Michael John MCGuffin
Fitts' law is a model of pyschomotor performance that was introduced in 1954 and has been verified in hundreds of subsequent studies. Fitts' law allows us to predict, for example, the time it takes a user to click on an on-screen target (a target could be, for example, an on-screen button). One of the basic principles revealed by Fitts' law is that large targets take less time to click on. From a design perspective, this implies a tradeoff between packing lots of small buttons into a single screen, and making buttons large so they can be selected faster.
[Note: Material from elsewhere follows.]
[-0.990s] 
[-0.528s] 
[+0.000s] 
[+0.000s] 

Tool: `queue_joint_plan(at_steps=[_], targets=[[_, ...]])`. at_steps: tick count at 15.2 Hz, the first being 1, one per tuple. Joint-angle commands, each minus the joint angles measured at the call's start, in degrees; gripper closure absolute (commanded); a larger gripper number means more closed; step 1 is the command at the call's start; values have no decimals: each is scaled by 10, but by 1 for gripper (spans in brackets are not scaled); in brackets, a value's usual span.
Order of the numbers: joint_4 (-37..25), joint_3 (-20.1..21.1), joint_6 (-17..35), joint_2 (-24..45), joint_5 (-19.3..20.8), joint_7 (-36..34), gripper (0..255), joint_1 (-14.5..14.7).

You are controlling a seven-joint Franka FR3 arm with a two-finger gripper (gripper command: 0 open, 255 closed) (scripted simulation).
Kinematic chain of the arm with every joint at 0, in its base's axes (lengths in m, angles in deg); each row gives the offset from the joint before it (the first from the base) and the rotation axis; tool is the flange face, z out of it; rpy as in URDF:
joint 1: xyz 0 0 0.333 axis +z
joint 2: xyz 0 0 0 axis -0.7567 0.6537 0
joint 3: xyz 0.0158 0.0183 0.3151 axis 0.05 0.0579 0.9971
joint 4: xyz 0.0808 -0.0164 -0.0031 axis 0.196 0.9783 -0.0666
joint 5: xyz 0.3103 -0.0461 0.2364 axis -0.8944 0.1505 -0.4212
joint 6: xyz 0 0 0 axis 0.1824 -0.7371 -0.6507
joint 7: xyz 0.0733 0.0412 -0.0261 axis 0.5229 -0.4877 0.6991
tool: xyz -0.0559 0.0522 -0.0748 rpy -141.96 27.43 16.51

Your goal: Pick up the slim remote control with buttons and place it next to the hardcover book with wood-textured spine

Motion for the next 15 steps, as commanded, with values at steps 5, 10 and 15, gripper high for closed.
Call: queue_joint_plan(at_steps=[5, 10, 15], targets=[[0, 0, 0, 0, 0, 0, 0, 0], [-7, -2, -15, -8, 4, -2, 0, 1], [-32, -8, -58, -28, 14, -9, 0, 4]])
An interesting idea to avoid this tradeoff is to have buttons that are initially small (so a large number of them can fit into a screen), and to expand a desired button to a larger size whenever the user wants to select it. However, from previous knowledge of Fitts' law and motor control theory, it was not known whether this scheme would really work. In particular, it was not known whether a user's visual and motor systems would be able to take split-second advantage of an enlarged target after the user had already started to move towards it.
We conducted experiments (described in Chapter 3) to determine how quickly users can click on "expanding targets", i.e. targets that grow as the user approaches them. We found that users were able to click on these targets faster than on targets that do not grow, and that the advantage in performance is approximately as large as one could possibly expect, given Fitts' law. However, in our experiments, the users only interacted with a single expanding target at a time.
If multiple expanding targets are present on the screen, problems arise. For example, when one target expands, it may cover up or hide other nearby targets, making them harder to click on. Our challenge, then, is to use expansion to make each of a set of targets easier to click on, without incurring a net penalty from making other targets harder to acquire. We propose many design strategies (in Chapter 4) for dealing with this problem. Some of our strategies are based on new methods of mathematical analysis that we developed.
The results of this thesis have implications for psychomotor theory and the design of graphical user interfaces.